Calibration of Elastoplastic Constitutive Parameters for HRB400 Steel Based on Tension-Torsion Tests

To obtain the elastoplastic constitutive parameters of HRB400 steel under tensile and shear stress states， smooth solid round bar and hollow thin-walled circular tube specimens were fabricated， and uniaxial tension and pure torsion tests were conducted respectively. The experimental data were processed using data processing software， where the nominal stress-strain curves in the uniform deformation stage were converted to true stress-equivalent plastic strain curves. Subsequently， the true stress-plastic strain curves after plastic instability were calibrated using the piecewise linear hardening method. A finite element model was established to simulate the experimental process. By repeatedly comparing the load-displacement curves obtained from simulations and experiments， as well as the deformation behaviors of the specimens， the calibrated curves were iteratively corrected to ensure the accuracy of the constitutive parameters. The results showed that when the calibrated hardening curves under tensile and shear states were applied in numerical simulations， the simulation results were in good agreement with the experimental curves and the deformation behaviors of the specimens. Comparative analysis revealed that there were differences in the hardening curves of HRB400 steel under tensile and shear stress states， specifically manifested as a stronger hardening effect under tensile stress than under shear stress.
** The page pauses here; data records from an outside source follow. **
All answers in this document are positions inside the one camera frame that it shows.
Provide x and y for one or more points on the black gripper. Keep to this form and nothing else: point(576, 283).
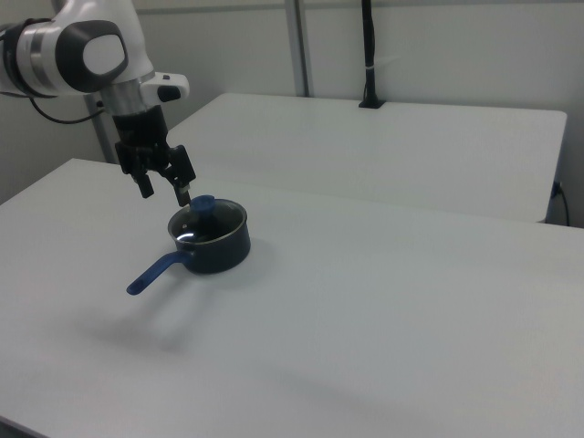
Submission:
point(139, 128)

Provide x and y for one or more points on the glass lid with blue knob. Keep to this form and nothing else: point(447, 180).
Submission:
point(203, 207)

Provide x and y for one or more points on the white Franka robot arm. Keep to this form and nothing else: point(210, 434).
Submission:
point(100, 27)

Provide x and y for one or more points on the white side table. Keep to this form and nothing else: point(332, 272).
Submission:
point(365, 150)

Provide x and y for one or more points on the black pole with base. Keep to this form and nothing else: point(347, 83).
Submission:
point(368, 45)

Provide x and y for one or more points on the grey vertical wall post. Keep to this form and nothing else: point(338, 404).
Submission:
point(299, 45)
When the elastoplastic parameters obtained from tensile tests were used to simulate torsion tests， the simulated torque values were higher than the measured values， which further confirmed that the hardening of HRB400 steel exhibited directionality. The findings indicate that in practical engineering applications， a more conservative strength value should be adopted for HRB400 steel under shear stress states to ensure structural safety.